Records from a data collection
# # # #

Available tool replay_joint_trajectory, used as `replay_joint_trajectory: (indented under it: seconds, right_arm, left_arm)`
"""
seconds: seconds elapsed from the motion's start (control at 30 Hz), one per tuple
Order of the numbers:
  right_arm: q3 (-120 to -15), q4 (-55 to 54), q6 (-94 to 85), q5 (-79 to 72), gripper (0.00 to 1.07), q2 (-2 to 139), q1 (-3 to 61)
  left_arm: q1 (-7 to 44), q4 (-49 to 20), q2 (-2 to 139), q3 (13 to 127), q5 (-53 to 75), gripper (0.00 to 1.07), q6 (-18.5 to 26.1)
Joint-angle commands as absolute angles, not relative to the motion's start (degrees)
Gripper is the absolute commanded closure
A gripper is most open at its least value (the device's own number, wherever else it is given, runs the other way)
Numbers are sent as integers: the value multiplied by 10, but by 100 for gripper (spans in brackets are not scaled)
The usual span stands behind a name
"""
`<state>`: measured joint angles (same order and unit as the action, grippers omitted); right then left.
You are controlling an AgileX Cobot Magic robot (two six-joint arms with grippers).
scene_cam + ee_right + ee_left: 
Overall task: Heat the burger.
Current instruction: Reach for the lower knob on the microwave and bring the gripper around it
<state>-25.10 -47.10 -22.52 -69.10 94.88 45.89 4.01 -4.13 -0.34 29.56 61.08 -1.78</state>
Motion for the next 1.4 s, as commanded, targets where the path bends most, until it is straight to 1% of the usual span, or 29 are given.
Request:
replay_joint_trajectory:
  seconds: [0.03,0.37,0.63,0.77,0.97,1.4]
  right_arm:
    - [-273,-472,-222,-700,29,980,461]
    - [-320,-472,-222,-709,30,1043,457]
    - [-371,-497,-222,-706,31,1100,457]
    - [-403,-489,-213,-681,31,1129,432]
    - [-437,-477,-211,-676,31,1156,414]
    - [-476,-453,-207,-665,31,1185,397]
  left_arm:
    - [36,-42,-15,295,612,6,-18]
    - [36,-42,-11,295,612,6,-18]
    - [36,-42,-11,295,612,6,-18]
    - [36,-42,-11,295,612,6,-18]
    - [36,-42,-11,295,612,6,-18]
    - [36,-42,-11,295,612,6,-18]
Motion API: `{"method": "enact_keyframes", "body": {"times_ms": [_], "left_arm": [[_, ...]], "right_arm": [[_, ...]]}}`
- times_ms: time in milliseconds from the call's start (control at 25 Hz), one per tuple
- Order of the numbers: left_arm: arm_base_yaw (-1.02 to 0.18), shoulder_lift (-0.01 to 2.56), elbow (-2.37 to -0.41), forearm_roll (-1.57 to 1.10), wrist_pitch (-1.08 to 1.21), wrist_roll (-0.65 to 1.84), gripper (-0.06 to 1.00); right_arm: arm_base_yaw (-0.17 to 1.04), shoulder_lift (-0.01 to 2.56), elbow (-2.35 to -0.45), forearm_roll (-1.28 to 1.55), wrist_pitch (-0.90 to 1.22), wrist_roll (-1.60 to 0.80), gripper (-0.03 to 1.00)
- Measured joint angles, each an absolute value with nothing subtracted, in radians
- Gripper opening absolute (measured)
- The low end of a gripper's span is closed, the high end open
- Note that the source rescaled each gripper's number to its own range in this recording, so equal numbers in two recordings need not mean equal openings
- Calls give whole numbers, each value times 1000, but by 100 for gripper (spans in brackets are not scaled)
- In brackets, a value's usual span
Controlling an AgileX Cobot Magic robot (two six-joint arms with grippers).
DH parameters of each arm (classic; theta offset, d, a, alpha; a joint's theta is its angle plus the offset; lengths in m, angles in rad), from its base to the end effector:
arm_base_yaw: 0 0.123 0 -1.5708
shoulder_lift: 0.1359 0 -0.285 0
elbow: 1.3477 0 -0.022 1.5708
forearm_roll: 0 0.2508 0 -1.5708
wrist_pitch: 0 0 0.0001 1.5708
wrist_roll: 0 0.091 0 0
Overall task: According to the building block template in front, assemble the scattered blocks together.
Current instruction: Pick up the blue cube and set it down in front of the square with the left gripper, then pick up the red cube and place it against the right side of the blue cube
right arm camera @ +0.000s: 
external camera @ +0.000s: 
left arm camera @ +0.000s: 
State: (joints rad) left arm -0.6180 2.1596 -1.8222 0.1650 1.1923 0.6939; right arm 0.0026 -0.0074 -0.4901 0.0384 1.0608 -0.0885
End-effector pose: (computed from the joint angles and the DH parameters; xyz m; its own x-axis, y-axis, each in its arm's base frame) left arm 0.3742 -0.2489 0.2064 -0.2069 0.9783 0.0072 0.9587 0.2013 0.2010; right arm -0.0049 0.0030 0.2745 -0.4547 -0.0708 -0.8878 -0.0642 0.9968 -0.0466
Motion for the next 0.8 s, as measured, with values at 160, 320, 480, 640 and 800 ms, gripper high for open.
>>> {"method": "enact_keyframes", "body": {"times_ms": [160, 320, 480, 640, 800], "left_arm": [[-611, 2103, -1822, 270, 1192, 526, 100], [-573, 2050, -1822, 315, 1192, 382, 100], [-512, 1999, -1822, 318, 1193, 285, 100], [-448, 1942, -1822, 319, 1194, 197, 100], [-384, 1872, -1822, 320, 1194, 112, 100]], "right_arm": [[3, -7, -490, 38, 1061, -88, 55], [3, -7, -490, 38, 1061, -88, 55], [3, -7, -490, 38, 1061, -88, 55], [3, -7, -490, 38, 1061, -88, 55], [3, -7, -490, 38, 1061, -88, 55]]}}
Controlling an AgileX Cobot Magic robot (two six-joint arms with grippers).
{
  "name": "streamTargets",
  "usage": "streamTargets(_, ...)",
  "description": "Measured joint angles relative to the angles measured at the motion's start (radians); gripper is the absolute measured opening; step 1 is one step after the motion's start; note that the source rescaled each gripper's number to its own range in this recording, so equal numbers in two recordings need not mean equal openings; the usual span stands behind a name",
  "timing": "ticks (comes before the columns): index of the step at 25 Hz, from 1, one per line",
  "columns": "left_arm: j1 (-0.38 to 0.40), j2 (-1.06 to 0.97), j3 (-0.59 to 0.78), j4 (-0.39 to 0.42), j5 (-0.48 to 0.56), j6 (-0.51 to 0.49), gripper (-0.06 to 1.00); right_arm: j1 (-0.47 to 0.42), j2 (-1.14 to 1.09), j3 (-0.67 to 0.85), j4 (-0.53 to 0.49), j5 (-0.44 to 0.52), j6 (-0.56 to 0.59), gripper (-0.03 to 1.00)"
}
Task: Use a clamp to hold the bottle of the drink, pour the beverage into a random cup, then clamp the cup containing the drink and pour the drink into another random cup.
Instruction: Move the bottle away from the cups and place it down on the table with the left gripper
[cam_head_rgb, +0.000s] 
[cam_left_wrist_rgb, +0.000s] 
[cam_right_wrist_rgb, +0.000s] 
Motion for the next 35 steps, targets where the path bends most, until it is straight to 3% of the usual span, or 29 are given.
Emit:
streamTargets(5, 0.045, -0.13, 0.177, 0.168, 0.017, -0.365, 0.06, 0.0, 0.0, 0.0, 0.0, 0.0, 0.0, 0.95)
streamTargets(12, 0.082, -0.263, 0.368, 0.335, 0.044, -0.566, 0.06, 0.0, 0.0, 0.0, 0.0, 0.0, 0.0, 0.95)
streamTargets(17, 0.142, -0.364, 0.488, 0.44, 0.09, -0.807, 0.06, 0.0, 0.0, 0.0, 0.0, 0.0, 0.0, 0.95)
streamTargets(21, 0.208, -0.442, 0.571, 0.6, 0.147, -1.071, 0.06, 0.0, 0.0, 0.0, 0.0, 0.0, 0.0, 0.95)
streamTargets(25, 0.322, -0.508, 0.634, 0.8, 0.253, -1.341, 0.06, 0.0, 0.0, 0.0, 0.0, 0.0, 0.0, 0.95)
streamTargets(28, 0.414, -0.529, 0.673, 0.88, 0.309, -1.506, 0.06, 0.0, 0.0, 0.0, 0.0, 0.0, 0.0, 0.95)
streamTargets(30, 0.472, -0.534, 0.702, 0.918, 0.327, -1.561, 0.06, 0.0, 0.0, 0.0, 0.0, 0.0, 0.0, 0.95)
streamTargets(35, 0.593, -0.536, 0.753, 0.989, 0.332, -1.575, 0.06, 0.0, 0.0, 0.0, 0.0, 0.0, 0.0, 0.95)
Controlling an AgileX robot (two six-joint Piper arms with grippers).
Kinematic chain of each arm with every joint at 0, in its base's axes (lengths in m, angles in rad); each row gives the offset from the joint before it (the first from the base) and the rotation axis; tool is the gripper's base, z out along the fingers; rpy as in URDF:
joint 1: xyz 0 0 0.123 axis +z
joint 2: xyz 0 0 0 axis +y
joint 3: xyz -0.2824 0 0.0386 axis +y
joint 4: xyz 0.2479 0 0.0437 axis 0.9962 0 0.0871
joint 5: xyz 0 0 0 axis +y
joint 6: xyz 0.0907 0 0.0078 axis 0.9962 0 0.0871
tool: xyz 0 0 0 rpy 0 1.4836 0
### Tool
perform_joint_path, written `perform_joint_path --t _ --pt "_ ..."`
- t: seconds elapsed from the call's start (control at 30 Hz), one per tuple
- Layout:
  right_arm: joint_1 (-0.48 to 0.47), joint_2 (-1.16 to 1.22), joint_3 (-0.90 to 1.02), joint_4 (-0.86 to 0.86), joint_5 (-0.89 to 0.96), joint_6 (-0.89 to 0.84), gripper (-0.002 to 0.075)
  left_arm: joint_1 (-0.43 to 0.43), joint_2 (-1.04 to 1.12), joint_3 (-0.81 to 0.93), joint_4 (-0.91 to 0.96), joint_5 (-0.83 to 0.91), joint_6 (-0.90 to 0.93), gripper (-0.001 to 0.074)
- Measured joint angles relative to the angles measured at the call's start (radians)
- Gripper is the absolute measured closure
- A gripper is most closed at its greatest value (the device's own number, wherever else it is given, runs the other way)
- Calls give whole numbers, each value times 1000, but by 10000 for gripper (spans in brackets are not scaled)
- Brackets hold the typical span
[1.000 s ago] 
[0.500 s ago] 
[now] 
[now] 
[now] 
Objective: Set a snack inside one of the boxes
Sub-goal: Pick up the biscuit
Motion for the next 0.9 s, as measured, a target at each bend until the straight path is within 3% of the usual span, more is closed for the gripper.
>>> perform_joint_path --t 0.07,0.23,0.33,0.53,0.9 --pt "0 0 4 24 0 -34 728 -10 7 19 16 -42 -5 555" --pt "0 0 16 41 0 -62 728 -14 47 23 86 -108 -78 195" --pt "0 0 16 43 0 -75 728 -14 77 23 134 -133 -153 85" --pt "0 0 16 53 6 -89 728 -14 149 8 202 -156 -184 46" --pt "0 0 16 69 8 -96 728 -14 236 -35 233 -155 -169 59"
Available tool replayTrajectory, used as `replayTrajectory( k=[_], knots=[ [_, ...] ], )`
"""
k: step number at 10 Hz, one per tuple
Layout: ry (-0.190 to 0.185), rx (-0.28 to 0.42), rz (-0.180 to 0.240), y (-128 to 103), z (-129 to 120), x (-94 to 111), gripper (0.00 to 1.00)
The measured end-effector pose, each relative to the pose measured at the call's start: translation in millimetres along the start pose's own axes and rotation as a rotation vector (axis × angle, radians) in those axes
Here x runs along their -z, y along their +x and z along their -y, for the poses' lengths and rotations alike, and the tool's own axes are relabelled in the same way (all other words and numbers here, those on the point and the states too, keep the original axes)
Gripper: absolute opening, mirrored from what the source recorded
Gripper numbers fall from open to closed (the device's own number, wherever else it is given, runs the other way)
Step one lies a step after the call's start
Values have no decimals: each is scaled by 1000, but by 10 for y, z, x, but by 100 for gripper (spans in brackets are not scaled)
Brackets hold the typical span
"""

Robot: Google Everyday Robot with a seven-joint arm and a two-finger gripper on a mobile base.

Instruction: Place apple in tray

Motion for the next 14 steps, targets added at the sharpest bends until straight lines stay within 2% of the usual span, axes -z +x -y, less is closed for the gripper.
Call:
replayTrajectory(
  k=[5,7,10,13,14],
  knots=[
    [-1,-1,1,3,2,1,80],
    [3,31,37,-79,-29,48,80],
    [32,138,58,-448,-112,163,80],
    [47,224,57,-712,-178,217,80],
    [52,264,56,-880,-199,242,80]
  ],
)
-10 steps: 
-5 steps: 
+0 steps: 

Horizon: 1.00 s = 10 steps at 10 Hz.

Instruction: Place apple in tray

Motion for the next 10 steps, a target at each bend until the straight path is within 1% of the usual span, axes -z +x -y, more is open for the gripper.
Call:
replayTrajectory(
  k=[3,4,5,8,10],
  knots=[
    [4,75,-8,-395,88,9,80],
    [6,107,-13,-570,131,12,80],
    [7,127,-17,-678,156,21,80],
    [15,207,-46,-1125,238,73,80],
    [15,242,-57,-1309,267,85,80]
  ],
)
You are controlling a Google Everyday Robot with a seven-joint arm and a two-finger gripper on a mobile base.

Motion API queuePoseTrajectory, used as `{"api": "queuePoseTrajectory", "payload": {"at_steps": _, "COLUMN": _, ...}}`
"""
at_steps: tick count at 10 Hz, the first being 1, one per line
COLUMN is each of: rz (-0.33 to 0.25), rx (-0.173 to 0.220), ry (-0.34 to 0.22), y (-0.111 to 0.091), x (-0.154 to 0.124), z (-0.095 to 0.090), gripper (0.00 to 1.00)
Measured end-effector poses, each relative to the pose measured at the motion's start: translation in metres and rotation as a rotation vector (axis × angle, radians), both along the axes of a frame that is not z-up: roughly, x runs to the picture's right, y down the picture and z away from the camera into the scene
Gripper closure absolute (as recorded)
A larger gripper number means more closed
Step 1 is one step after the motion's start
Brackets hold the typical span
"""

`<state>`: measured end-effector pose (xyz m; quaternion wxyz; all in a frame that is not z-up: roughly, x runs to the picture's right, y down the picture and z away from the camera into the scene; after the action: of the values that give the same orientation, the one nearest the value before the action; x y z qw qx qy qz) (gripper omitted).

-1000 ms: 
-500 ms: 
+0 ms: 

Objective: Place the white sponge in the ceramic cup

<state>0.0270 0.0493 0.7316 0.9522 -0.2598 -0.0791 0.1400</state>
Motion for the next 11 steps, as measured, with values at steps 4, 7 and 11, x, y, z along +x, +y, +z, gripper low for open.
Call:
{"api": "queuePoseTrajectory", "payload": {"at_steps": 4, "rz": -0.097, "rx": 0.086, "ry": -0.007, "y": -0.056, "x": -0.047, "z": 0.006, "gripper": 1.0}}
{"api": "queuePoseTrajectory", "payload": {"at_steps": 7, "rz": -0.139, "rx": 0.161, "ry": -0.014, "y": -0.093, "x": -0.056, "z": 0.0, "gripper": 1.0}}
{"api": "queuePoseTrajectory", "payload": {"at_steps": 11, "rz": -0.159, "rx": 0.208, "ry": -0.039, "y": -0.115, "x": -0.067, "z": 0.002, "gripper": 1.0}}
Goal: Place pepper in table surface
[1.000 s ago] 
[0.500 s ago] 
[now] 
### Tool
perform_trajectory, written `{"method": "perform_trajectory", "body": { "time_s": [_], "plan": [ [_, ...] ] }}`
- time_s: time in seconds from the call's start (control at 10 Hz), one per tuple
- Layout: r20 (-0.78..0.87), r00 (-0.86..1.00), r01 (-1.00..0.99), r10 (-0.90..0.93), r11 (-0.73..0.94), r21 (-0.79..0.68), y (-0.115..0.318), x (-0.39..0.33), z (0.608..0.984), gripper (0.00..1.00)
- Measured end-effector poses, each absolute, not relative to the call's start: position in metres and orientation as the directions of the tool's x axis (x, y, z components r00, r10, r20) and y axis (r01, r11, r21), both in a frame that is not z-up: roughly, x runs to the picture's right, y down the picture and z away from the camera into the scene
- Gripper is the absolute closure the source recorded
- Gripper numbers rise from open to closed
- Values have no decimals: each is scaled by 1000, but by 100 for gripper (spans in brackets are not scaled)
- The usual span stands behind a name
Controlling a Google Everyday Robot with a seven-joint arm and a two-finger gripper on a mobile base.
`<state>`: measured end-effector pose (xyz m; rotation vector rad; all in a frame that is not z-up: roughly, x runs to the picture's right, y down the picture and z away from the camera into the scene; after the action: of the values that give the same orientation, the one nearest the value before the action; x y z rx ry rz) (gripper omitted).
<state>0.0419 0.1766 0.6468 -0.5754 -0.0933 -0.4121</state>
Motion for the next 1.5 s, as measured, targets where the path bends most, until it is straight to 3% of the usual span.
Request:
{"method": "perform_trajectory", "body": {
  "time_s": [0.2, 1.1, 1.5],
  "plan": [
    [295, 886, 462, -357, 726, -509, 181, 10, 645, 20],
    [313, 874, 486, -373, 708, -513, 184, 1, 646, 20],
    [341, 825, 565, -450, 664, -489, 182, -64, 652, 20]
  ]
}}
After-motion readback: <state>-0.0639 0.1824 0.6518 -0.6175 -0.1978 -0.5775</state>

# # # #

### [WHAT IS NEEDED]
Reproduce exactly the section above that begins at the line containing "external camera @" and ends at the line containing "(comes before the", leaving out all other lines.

### [TASK SOLUTION]
external camera @ +0.000s: 
left arm camera @ +0.000s: 
State: (joints rad) left arm -0.6180 2.1596 -1.8222 0.1650 1.1923 0.6939; right arm 0.0026 -0.0074 -0.4901 0.0384 1.0608 -0.0885
End-effector pose: (computed from the joint angles and the DH parameters; xyz m; its own x-axis, y-axis, each in its arm's base frame) left arm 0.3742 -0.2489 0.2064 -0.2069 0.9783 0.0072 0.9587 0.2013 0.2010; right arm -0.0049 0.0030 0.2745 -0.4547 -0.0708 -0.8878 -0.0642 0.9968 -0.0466
Motion for the next 0.8 s, as measured, with values at 160, 320, 480, 640 and 800 ms, gripper high for open.
>>> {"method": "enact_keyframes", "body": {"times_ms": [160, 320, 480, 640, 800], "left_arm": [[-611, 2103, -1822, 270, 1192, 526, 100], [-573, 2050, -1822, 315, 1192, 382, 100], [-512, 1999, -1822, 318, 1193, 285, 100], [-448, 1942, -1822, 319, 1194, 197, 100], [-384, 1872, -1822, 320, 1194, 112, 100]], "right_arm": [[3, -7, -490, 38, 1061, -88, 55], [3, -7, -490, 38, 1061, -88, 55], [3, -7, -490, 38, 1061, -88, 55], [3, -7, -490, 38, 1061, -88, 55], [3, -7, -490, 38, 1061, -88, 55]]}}
Controlling an AgileX Cobot Magic robot (two six-joint arms with grippers).
{
  "name": "streamTargets",
  "usage": "streamTargets(_, ...)",
  "description": "Measured joint angles relative to the angles measured at the motion's start (radians); gripper is the absolute measured opening; step 1 is one step after the motion's start; note that the source rescaled each gripper's number to its own range in this recording, so equal numbers in two recordings need not mean equal openings; the usual span stands behind a name",
  "timing": "ticks (comes before the columns): index of the step at 25 Hz, from 1, one per line",

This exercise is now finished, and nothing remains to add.